有名なトロッコ問題だが、この問題に対して哲学は答えを用意していない(はずだ)

正義って一体何なのだろうか?

多数の幸福が実現される社会が望ましいといっても、幸福の尺度なんて人それぞれでしょう?
自由自由というけれど、たとえば自分の子供が麻薬に手を出すのも自由なの?
不完全な人間が、絶対的に正しい道徳を発見することなどできるのだろうか?

正義についてはずっと昔から、すごく頭の良い人が議論を重ねているのだが、まだ結論は出ていない。
ツイッターでは「幸福(平等)、自由、道徳」のうち、どれを重視するかによって価値観の対立が生まれている。
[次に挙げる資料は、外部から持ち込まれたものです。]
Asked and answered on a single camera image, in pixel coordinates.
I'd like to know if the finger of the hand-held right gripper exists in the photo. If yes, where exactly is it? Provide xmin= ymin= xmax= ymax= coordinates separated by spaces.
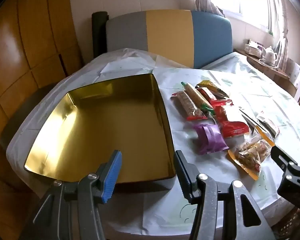
xmin=270 ymin=145 xmax=300 ymax=180

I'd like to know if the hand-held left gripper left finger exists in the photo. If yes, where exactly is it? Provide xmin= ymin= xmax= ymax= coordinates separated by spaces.
xmin=20 ymin=149 xmax=123 ymax=240

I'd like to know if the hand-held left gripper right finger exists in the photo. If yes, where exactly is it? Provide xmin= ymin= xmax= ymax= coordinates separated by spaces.
xmin=173 ymin=150 xmax=277 ymax=240

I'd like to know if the orange-edged clear seed bag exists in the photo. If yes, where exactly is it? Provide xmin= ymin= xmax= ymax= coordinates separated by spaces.
xmin=227 ymin=126 xmax=276 ymax=180

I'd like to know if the white snack packet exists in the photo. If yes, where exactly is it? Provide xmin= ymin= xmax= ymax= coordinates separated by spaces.
xmin=256 ymin=111 xmax=280 ymax=137

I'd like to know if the gold tin box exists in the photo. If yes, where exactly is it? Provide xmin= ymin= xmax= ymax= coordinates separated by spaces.
xmin=23 ymin=73 xmax=177 ymax=193

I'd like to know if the purple snack packet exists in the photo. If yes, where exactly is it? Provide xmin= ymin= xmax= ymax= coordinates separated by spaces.
xmin=193 ymin=123 xmax=230 ymax=155

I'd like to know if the large red snack packet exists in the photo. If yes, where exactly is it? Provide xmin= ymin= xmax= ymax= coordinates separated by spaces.
xmin=214 ymin=104 xmax=250 ymax=138

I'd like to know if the red-ended grain bar packet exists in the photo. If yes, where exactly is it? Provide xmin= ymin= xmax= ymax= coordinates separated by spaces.
xmin=171 ymin=91 xmax=208 ymax=121

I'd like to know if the small red gold-print packet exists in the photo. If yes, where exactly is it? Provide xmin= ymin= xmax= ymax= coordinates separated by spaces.
xmin=209 ymin=99 xmax=233 ymax=107

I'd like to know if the green-ended grain bar packet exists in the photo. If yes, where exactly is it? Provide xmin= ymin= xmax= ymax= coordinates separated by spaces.
xmin=181 ymin=81 xmax=215 ymax=117

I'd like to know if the yellow snack packet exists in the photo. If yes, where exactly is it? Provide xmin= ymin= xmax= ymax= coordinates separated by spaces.
xmin=195 ymin=79 xmax=222 ymax=90

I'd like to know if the wooden side table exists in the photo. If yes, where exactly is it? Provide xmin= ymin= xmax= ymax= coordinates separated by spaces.
xmin=246 ymin=52 xmax=300 ymax=98

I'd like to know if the white teapot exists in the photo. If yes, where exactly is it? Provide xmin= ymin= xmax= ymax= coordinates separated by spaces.
xmin=261 ymin=45 xmax=278 ymax=64

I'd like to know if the tissue box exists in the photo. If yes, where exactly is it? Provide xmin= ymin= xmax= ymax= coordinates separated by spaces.
xmin=244 ymin=40 xmax=263 ymax=55

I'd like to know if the black rolled mat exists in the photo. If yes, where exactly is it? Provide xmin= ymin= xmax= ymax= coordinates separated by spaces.
xmin=91 ymin=11 xmax=109 ymax=60

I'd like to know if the grey yellow blue chair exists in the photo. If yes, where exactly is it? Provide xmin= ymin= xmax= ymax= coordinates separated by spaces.
xmin=105 ymin=9 xmax=233 ymax=69

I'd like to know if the window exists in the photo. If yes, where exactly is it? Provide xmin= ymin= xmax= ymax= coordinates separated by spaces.
xmin=215 ymin=0 xmax=275 ymax=34

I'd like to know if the wooden wardrobe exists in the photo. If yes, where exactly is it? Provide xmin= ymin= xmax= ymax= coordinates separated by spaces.
xmin=0 ymin=0 xmax=90 ymax=205

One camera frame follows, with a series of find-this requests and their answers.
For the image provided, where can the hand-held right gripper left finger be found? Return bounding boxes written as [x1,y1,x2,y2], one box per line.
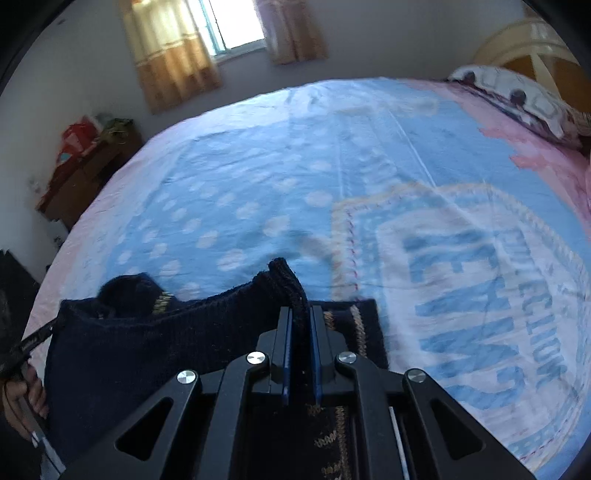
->
[60,308,294,480]

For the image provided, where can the person's left hand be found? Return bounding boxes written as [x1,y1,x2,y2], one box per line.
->
[0,364,49,437]

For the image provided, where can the wide yellow orange curtain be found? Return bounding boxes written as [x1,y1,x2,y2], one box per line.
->
[117,0,223,115]

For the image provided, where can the black folding chair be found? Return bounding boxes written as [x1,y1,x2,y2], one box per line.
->
[0,249,43,326]

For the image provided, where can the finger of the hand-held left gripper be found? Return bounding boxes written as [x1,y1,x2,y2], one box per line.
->
[0,316,61,381]

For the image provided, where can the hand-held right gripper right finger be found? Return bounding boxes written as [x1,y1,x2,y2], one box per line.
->
[310,305,539,480]

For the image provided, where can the bed with blue pink sheet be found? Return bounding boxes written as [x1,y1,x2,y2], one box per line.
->
[30,76,591,480]

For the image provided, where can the navy patterned knit sweater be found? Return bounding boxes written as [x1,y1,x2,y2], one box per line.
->
[44,257,389,480]

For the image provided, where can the narrow yellow orange curtain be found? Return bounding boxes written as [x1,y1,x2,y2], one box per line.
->
[253,0,331,65]

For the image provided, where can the small window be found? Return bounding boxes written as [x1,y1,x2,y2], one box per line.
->
[201,0,269,58]

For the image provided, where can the red gift bag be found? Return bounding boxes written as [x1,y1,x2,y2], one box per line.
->
[57,117,101,163]

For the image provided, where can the white patterned pillow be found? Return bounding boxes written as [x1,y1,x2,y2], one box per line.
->
[448,65,585,149]

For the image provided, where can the green leafy plant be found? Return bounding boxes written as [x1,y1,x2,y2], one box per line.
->
[98,117,136,141]

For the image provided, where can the cream and wood headboard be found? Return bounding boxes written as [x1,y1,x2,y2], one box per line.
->
[471,18,591,160]

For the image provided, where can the brown wooden cabinet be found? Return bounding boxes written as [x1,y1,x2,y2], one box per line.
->
[36,121,145,232]

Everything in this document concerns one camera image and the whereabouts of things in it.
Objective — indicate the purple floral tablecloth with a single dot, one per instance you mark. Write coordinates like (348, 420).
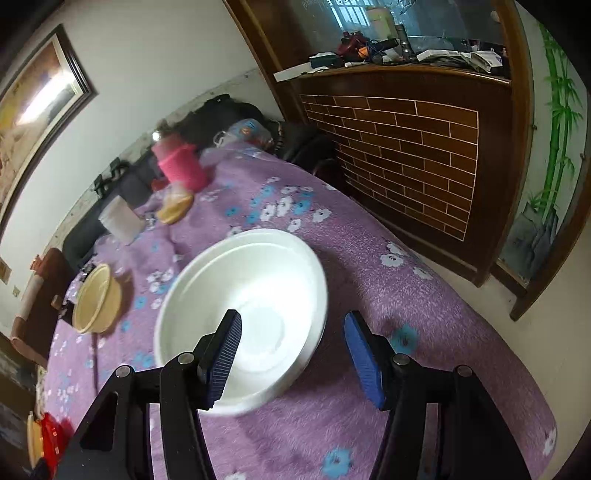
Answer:
(360, 258)

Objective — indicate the white bowl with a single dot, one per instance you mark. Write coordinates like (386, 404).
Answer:
(277, 277)

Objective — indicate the pile of white cartons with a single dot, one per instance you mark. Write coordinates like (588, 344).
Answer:
(461, 57)

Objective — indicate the framed painting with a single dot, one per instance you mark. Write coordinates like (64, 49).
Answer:
(37, 115)

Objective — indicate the black device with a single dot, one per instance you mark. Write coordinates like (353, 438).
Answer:
(102, 184)
(119, 167)

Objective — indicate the green bamboo wall painting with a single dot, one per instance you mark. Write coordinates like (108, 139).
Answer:
(554, 138)

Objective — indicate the white plastic jar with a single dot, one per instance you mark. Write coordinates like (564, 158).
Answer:
(121, 221)

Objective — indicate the yellow plate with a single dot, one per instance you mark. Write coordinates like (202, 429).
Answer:
(173, 210)

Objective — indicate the pink knit-sleeved thermos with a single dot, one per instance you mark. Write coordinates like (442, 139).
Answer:
(182, 166)

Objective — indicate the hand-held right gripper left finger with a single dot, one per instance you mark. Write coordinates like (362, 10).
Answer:
(221, 360)

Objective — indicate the small cream plastic bowl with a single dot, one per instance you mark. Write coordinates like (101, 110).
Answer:
(94, 300)

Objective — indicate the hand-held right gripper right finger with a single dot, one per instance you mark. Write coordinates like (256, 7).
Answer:
(364, 360)

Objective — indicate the red item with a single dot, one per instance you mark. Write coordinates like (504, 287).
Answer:
(351, 45)

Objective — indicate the yellow wall plaque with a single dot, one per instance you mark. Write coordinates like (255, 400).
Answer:
(4, 270)

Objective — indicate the red plate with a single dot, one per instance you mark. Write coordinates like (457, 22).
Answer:
(51, 436)

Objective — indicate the brown chair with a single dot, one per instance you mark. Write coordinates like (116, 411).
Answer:
(51, 272)

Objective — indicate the black sofa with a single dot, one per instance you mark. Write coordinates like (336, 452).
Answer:
(134, 181)

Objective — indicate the wooden partition cabinet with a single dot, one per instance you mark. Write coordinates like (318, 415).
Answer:
(415, 152)

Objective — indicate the white flat box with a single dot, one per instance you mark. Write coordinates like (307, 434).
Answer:
(295, 71)

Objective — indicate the printed plastic bag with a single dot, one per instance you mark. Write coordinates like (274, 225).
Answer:
(247, 131)

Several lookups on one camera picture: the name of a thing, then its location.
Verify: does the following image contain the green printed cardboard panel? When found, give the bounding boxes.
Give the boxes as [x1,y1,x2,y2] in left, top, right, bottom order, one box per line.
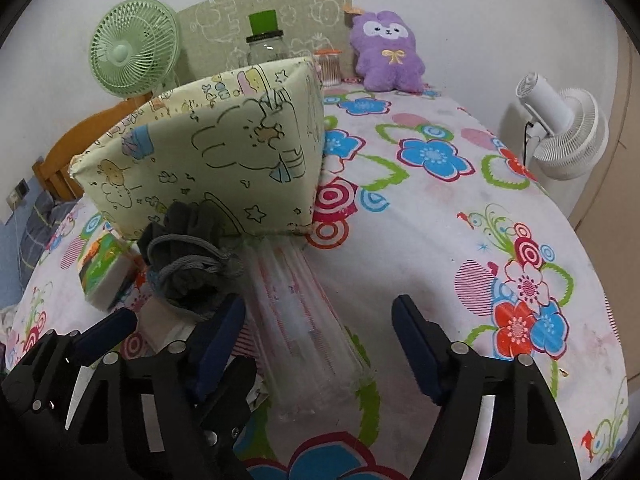
[175,0,353,81]

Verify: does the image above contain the small jar with orange lid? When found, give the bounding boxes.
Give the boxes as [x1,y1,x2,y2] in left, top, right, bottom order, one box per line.
[315,49,343,88]

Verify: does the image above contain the purple plush bunny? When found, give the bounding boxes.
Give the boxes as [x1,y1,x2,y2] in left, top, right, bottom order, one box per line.
[348,8,427,93]

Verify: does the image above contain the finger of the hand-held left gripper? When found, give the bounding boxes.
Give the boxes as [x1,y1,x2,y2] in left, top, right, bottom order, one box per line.
[30,309,137,411]
[197,357,257,461]

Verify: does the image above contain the wall socket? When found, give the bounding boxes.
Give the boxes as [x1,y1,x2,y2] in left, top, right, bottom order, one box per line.
[6,178,31,209]

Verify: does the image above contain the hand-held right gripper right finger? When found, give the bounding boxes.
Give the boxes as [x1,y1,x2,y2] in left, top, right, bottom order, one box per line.
[391,294,583,480]

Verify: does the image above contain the glass jar with green lid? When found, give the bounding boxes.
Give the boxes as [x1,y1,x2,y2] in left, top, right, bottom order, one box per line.
[245,9,291,67]

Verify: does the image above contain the green desk fan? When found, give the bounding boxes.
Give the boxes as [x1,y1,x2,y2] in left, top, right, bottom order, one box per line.
[89,1,181,100]

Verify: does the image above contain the grey drawstring pouch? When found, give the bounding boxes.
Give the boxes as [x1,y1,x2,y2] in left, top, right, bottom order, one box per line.
[137,202,246,318]

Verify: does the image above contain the cartoon printed fabric storage box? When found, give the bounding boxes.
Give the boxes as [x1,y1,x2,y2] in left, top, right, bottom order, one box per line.
[70,56,326,241]

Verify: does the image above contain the floral tablecloth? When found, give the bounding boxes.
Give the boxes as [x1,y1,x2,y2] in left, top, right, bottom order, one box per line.
[0,77,630,480]

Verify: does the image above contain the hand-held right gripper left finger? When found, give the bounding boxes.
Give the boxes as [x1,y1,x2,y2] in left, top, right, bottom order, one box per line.
[62,295,247,480]

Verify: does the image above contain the white standing fan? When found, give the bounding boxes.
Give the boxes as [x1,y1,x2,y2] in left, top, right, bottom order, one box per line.
[515,72,610,181]

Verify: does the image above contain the wooden bed headboard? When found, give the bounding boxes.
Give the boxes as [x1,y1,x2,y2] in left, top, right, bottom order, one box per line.
[31,92,156,201]

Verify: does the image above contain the green orange tissue packet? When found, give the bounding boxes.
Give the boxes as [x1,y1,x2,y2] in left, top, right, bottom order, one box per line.
[77,230,143,311]

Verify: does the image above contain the beige door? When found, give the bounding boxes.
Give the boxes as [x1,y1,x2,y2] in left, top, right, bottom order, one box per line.
[565,25,640,281]

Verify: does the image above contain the grey plaid pillow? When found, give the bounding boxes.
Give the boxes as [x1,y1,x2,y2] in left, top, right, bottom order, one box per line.
[17,195,76,271]
正義の正解がない以上、誰かの正義が「正しい」と言えることもない。
ほとんどの炎上はどちらかが一方的な悪なのではなく、正義の対立が背景にあるのだ。

「万人にとって正しい正義」が無いからこそ炎上するし、言い争いが起きる。

どんなに誰かが叩かれていても、一方が完全に悪で、もう一方が完全に正義ということはほとんどない。
正解がないからこそ、自分自身が「善い」と思える行動を心がけることが大事なのだ、と『正義の教室』の最後の方に書いてあった気がする。

他者に監視され続ける世の中だ。なんでもSNSにアップされ、批判にさらされやすい現代だ。
そうやって監視が続くと「他者から見て模範的な人間であろう」としてしまう。

しかし本当に大事なのは、他者の視線や他者の評価にかかわらず、自分がすべきと思ったことこそが、『善い行動』の定義なのだ。

「万人に見られていなかったとしても、もしくは見られていたとしても、それに関わりなく自分がやるべきだと思ったことが、自分にとっての善いことである」

トロッコをどちらに進めるかギリギリまで迷って、極限まで悩んで、最後に自分がやるべきだと思ったことは「自分にとっての善いこと」なのだ。

『正義の教室』の主人公がこんな言葉を投げかけている。

監視があろうと、誰に見られていようとかまわない。
他者の視線に関わりなく、正しくありたいと願い、迷いながらも自分なりの「善い」を、「正義」を目指して生きていく。
そうやって生きることこそが、監視社会というこの巨大な刑務所から抜け出す方法であり、「僕たちが自由に幸福に生きていく唯一の方法」なのではないでしょうか。